Liquidity and Best Execution Strategies for Mortgage Servicing Retention
Liquidity and Best Execution Strategies for Mortgage Servicing Retention
Feb. 10, 2015–Fleig, David; Sullivan, John
(David Fleig is CEO of Morvest, Houston, an investment firm focused on providing capital and strategic services to mortgage bankers. John Sullivan is president of MorVest Analytics, a division of MorVest Capital, which assist its clients with accumulation, disposition and management of MSR assets. The company’s web site is www.MorVestCap.com.
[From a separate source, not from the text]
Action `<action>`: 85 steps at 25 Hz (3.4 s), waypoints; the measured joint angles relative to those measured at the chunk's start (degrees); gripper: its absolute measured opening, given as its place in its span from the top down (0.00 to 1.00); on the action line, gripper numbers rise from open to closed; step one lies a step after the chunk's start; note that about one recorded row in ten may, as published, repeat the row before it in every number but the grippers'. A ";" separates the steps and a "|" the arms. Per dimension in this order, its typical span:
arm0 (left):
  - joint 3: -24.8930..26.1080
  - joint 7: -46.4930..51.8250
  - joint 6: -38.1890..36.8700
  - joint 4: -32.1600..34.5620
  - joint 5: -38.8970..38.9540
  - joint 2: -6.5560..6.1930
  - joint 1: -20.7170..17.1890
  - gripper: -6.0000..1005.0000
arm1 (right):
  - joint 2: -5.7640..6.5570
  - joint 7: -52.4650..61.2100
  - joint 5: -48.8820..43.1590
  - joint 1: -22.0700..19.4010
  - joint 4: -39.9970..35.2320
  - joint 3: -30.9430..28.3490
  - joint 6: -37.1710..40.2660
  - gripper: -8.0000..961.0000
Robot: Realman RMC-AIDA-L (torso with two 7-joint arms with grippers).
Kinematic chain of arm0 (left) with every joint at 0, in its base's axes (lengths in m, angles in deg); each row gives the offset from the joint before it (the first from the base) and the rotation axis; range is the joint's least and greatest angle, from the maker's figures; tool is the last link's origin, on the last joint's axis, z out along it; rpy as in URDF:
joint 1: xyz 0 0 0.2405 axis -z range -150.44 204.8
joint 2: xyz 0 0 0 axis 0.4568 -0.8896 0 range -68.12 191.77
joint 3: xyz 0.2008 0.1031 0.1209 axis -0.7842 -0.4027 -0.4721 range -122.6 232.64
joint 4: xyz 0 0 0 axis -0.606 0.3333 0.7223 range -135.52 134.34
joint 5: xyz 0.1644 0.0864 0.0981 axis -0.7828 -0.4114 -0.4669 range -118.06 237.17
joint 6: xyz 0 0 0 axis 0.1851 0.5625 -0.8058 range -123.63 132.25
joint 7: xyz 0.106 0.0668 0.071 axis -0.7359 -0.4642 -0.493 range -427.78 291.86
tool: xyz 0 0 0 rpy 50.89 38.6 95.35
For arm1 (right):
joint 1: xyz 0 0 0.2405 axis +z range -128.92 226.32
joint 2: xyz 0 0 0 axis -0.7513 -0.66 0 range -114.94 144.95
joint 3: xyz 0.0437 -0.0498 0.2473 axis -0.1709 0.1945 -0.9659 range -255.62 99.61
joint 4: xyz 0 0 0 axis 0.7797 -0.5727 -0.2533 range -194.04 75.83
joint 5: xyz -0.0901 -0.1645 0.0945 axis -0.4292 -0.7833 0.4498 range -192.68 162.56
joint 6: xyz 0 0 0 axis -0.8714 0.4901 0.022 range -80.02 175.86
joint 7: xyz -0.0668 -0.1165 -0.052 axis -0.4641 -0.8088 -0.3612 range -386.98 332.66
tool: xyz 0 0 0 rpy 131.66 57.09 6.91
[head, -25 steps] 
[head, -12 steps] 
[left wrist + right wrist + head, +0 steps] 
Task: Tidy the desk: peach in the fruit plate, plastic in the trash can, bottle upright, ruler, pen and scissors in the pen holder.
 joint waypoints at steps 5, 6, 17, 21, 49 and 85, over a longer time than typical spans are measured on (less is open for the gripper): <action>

This is Part Two of a series.)
In our previous contribution, we provided the historical perspective on why independent mortgage bankers began to retain mortgage servicing rights again a few years ago. While the economics of retaining MSRs are compelling and favorable tax treatment is available, a number of important considerations must be addressed to maximize opportunity for success. Our focus here will be addressing liquidity and refining best execution strategy, as one cannot be properly considered without the other. We will also mention a few other strategy issues important to firms retaining MSRs.
Let’s start with addressing liquidity. As cash margins contracted in the second half of 2013, many mortgage bankers that had been aggressively retaining MSRs began seeking financing, but options were limited. Several additional banks began offering such facilities in 2014 and quite a few facilities were closed and funded during the year. A few opportunistic hedge fund type entities also funded some large MSR loans, but at relatively high cost. Cash margins on loan originations and sales remain thin and consequently, independent mortgage bankers (those not affiliated with a bank) wishing to retain MSRs in 2015 are faced with potentially significant liquidity concerns.
We expect a flurry of MSR finance activity in Q1 2015, as mortgage bankers typically focus on strategic planning this time each year. This will include firms finally obtaining their first MSR facility, and others expanding on existing capacity. MSR financing is not nearly as homogeneous as warehousing.
Here are some pointers when considering providers:
• Focus on obtaining a facility that permits you to draw funds as needed over the next year or even longer before the loan “terms out.”
• Avoid facilities that mature in one or two years in favor of one that better matches the duration of your MSR asset. Don’t bet your business on some bank renewing a facility, regardless of how attractively priced the money appears to be. What if that loan officer leaves or the bank is purchased by an institution not interested in MSR lending exposure?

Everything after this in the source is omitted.